-- Assignment --
Using the records below, repeat exactly the lines from the one holding "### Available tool" through the one holding "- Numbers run", both ends included, and no others.

-- Input material --
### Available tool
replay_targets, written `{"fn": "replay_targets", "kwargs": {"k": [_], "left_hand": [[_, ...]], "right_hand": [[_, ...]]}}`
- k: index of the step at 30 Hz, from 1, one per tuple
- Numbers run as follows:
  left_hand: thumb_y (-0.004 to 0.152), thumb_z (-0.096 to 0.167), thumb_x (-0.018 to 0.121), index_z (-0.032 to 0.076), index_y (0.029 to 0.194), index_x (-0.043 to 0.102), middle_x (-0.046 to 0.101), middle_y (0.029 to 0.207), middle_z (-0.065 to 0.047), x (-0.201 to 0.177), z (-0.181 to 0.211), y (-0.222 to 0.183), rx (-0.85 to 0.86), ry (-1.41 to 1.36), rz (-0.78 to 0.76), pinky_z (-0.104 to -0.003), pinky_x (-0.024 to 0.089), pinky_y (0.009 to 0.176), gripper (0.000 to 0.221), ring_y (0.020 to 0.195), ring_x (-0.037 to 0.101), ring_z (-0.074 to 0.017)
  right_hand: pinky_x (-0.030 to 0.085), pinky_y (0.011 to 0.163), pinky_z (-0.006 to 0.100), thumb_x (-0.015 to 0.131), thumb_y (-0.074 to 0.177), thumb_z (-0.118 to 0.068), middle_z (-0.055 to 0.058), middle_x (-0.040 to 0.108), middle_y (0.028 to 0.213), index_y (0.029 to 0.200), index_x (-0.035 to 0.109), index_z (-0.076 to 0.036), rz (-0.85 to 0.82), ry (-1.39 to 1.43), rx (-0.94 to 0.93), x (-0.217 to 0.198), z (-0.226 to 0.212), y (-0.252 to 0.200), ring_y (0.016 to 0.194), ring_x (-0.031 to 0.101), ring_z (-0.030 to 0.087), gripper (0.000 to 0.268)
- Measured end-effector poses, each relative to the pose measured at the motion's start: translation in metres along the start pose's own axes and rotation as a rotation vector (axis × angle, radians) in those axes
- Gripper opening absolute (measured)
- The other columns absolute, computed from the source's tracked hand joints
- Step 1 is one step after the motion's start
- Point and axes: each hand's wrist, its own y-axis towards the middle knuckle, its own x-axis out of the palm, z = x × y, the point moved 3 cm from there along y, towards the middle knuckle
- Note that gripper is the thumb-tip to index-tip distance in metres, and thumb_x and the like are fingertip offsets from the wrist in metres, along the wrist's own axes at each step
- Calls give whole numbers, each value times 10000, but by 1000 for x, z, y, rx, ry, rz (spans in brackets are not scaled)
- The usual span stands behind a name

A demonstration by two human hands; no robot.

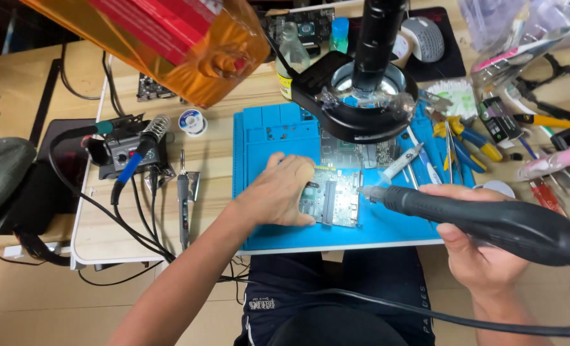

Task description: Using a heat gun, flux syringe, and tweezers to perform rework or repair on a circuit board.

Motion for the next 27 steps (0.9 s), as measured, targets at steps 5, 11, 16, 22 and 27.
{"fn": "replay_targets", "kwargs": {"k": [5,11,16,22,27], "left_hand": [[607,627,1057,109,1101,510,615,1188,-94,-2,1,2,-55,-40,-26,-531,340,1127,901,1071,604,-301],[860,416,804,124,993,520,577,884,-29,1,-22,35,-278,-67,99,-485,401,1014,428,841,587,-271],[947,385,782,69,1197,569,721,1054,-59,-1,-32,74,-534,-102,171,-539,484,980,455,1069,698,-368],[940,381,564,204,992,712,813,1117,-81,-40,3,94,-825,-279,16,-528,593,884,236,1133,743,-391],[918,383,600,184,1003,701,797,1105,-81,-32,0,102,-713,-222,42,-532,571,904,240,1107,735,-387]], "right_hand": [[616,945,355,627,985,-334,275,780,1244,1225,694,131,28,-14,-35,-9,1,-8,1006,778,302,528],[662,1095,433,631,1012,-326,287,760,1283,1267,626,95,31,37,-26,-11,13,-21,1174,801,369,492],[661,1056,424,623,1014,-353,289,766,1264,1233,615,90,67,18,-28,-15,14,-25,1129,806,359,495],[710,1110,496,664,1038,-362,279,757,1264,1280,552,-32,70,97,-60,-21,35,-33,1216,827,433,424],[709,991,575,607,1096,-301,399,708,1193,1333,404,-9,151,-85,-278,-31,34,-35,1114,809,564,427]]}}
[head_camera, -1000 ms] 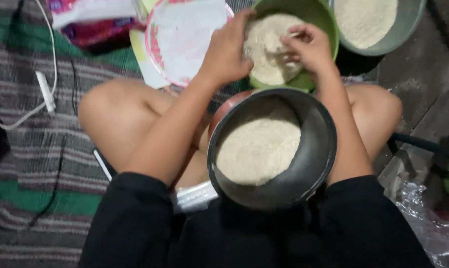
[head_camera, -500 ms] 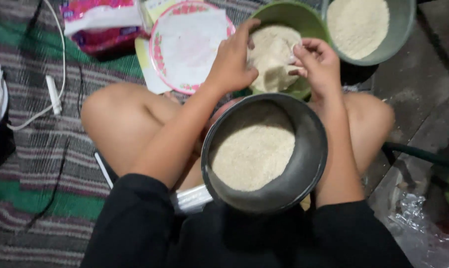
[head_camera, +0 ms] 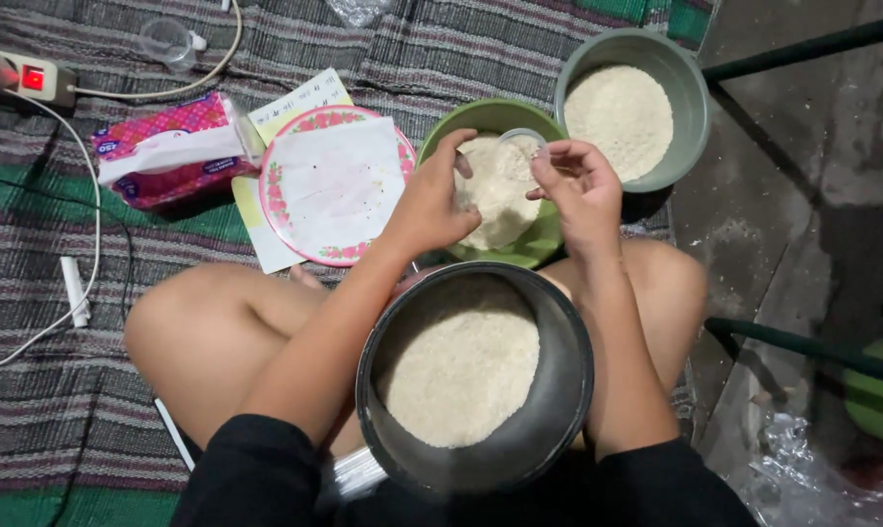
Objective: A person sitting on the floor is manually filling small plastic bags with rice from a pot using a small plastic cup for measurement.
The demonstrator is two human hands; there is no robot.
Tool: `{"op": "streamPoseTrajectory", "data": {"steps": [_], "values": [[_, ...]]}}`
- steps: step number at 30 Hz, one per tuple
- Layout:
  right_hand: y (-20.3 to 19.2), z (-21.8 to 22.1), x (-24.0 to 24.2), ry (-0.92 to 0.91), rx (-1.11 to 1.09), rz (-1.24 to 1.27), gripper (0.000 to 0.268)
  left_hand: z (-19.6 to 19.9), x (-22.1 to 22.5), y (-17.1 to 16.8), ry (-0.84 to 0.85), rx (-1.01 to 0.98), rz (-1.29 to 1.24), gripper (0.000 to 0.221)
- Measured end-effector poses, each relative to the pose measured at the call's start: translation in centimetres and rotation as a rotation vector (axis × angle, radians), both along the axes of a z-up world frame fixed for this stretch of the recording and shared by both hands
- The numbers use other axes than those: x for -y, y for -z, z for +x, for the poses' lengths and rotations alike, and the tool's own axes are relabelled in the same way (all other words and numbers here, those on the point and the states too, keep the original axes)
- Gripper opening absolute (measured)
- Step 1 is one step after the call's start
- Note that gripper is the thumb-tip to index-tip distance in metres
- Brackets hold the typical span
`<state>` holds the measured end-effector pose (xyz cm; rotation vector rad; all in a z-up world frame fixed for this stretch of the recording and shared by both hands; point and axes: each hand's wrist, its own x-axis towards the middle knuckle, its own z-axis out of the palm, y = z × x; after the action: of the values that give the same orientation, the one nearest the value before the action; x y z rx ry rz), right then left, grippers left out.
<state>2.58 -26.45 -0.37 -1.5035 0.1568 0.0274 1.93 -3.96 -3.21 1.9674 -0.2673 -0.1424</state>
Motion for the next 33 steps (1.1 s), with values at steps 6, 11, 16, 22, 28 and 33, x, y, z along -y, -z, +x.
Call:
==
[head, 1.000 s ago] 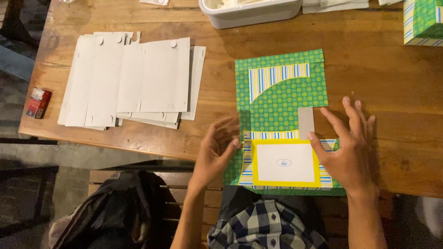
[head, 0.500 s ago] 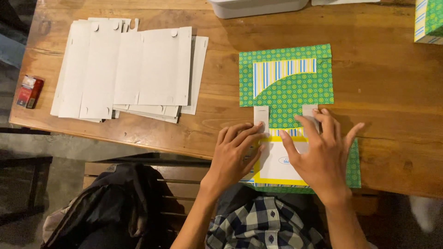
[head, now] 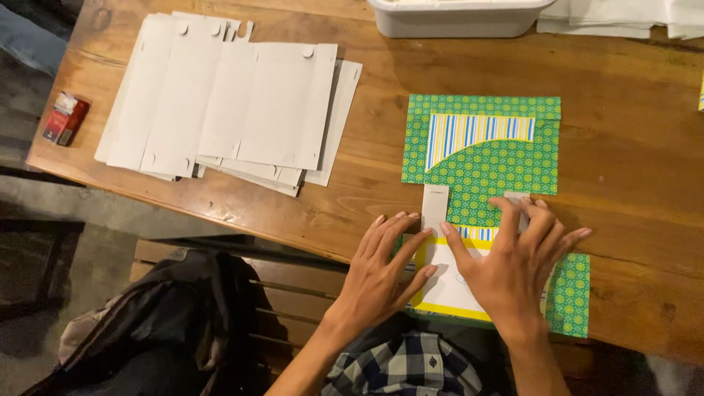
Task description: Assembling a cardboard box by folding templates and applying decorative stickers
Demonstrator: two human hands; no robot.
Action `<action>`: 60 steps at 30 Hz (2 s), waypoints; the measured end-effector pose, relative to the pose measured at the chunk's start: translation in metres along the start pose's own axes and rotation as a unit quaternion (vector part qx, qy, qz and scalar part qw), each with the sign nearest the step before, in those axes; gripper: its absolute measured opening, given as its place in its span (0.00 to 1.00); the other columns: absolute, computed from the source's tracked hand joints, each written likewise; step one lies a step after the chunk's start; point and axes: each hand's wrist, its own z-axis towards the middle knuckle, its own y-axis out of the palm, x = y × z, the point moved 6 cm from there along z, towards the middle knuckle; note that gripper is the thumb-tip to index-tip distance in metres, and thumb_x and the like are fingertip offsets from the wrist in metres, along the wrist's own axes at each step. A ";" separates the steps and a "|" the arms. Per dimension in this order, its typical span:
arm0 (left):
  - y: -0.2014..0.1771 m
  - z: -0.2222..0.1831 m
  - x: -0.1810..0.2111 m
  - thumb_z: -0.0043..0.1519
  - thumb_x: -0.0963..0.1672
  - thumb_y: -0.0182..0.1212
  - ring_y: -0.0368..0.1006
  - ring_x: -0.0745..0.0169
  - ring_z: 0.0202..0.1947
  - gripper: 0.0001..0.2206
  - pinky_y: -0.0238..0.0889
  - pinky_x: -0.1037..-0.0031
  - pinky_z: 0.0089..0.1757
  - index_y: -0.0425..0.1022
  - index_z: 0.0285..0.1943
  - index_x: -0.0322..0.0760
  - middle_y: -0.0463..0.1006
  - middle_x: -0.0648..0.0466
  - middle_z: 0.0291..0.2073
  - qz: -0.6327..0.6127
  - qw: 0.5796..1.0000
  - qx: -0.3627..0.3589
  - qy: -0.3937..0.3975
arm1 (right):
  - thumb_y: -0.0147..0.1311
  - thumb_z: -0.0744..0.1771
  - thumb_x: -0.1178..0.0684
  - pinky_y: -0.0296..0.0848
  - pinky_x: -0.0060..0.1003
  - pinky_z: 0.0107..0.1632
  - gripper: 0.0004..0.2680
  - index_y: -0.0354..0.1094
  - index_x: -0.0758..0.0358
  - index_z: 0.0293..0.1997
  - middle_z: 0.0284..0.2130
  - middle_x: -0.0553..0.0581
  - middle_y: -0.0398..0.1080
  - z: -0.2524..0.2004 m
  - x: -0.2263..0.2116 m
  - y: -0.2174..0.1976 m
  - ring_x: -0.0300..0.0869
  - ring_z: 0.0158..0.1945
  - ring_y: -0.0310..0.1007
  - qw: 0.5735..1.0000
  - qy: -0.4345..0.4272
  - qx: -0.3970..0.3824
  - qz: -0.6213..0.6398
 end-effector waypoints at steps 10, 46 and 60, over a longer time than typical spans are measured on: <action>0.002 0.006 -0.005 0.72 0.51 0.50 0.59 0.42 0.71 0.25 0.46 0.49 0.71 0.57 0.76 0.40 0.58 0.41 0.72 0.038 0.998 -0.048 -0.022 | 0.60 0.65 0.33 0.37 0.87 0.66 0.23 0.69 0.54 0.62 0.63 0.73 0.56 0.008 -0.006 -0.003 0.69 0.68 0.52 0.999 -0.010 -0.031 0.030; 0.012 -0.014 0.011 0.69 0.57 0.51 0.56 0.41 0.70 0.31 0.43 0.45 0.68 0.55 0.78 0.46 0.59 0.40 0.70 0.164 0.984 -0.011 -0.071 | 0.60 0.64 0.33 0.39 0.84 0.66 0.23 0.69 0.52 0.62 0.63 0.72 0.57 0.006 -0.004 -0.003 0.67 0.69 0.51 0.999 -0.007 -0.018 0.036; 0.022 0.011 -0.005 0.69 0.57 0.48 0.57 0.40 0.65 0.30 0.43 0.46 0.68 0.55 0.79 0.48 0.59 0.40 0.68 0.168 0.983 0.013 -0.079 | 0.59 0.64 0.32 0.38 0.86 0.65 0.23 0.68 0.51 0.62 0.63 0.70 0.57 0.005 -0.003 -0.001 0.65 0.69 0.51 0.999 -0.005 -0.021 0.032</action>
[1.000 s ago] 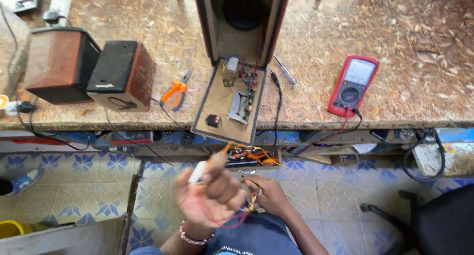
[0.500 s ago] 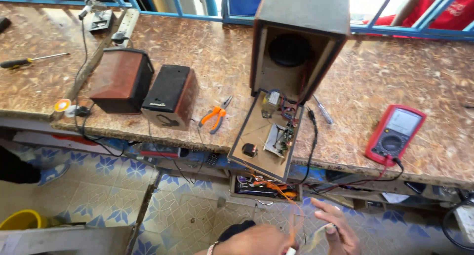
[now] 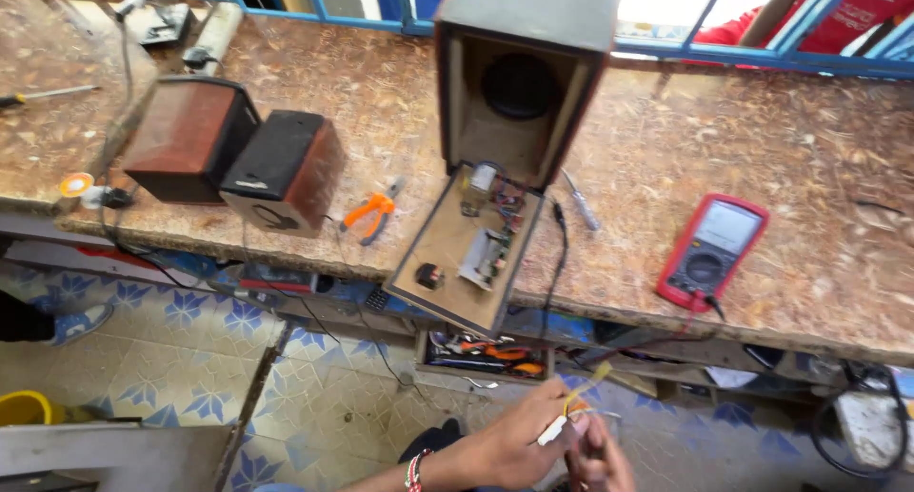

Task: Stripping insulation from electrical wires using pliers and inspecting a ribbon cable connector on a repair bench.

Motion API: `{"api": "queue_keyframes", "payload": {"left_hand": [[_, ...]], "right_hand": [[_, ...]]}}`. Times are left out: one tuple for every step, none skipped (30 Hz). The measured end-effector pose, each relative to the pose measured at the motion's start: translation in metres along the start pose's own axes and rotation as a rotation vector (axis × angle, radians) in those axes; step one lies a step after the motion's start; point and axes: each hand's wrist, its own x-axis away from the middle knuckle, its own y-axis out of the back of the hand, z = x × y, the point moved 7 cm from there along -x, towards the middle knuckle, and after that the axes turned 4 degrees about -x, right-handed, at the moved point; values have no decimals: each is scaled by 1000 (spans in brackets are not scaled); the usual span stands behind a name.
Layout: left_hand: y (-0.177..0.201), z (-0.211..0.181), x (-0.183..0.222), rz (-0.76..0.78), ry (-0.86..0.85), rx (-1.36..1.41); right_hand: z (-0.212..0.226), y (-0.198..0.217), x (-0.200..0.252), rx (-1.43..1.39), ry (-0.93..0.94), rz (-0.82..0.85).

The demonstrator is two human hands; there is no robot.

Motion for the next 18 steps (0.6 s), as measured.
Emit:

-- Result --
### Available tool
replay_targets, written `{"fn": "replay_targets", "kwargs": {"k": [_], "left_hand": [[_, ...]], "right_hand": [[_, ...]]}}`
- k: index of the step at 30 Hz, from 1, one per tuple
- Numbers run as follows:

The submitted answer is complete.